“Hierarchies are natural,” says Geoff. “All that meeting stuff is a load of nonsense.”
“Do enlighten me,” I say. It is easy for me to convince myself my own ideas are right. Talking to someone with diametrically opposed opinions gives my presuppositions a workout. Geoff is an authoritarian. He believes there are bad people in the world and the police are there to protect us from them. He believes the royal family is an essential bulwark of authority and stability in the world. He believes nationalism is an atavistic tribal urge that will never be replaced by internationalism.
The curiosity of his case is that he was brought up in a laissez-faire hippy community and his teenage rebellion was towards structure, not away from it. This makes his opinions volatile and energetic. He is still fighting a battle with his permissive parents. The paradox is fascinating: when we design democratic schools, we aspire to help people become self-regulating adults; we would hold our hands up in horror if we were creating Geoffs. You see, Geoff would be happy living in a tyranny if it gave him security.
“It is a question of resources,” he says. “Look at any natural environment and there is a limited supply of resources and intense competition to get them. This leads to predictable behaviours. One of those behaviours is the forming of groups around leaders to exploit the resources and crush the opposition. The only reason you can have your airy-fairy ideas is because there is a strong army and police force protecting you from chaos. And, of course, what you do is entirely irrelevant because people who opt out of competition are opting into irrelevance.”
I take a sip of my beer and think it over without speaking. He wants to tell me that the purpose of school is not just the learning, but the fact of the way the children learn. He wants to tell me that the very things I find so obnoxious- the silly rituals, the purposeless activities, the group-think- are essential parts of a process of socialization that is not only inevitable but good. The authoritarian structure of schools- wearing uniform, obedience, compliance to nonsensical rules, hierarchies of age and position- is an essential part of the learning that goes on in them. For an authoritarian, the argument that children could govern themselves better does not make sense because self-government is never desirable: people must be trained to accept strong leaders. It is a full-on frontal challenge to my sense of what is reasonable. I grew up in a culture that prized working things out for yourself and individualism; Geoff is telling me that is all a chimaera and it is better to submerge oneself in the group.
“I can understand your point about conflict,” I say. “Conflict is good. Obsessive avoidance of conflict is neurotic. The question for me is how you resolve conflict.”

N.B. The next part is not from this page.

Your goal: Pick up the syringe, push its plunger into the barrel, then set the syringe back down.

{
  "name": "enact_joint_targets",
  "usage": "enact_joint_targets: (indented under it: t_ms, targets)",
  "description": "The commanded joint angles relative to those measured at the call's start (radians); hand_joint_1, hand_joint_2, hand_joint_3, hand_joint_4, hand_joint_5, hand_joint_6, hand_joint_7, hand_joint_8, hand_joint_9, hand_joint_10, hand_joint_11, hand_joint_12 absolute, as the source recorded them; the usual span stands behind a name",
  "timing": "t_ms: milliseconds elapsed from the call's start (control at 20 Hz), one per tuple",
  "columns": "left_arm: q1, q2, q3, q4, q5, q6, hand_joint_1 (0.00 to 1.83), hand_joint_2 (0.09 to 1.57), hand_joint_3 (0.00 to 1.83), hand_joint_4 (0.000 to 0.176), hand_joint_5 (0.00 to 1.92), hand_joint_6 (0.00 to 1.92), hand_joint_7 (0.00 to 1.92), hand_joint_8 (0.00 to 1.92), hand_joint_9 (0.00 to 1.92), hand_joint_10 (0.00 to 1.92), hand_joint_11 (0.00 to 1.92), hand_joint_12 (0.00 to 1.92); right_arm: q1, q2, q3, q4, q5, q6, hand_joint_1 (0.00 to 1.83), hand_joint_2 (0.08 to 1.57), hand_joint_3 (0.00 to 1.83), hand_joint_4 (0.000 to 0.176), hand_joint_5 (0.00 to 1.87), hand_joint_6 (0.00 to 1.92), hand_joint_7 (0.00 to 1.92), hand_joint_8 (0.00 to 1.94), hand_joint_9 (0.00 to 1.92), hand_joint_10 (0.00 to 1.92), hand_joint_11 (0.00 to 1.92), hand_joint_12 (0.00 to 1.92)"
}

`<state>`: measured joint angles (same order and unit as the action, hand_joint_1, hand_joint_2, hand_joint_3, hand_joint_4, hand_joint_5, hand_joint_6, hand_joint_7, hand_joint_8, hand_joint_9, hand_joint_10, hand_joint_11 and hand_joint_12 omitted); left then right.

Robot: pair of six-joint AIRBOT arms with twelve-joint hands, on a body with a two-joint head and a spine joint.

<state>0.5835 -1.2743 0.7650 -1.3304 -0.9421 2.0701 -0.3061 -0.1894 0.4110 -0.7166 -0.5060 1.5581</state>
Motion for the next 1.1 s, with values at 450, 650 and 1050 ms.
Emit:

“You can’t have two winners,” he says. “Someone has to win and the other side is beaten. Competition for limited resources. That is what it is all about. In that situation, the strong will win and the weak will go to the wall. We can create some systems to help the weak but that doesn’t mean the strong won’t win. It is better to be on the side of the strong.”
I start playing around with the salt and pepper and the glasses on the table. “I guess, what you are saying is this,” I say. I arrange all the items on the table around the beer glass which is taller than the others. “This one is the bigger one. It wins the battle and all the others fall in line behind it.”
“That’s it,” he says. “That’s life!”
“That would be like a group of gorillas in the forest, or a pack of wolves on the mountains, or a cackle of chickens in the yard. All competing for food and space.”
I rearrange the items in a circle. “And you think that this arrangement does not work? You don’t think it is possible to resolve conflict without resorting to the big gorilla model?” Geoff studies the circle and thinks about it. “You see,” I continue, “I agree that we are animals and that there is nothing more to us than behaviour and environment, but we have an ability to change our environment that is extraordinary amongst animals. We devise social systems.”
“You can’t overcome millennia of evolution with a couple of centuries of social engineering.”
“Yes,” I say. “I see what you mean. But I still think ‘leadership’ is one of the disasters of human society, not one of its triumphs. I still think there are better ways of governing ourselves than following charismatics or strong men.”
“Cloud cuckoo land,” he says.
“Maybe,” I reply, and take the idea away with me that it is time to sit down and start thinking about how a system based on democratic processes in action could actually work.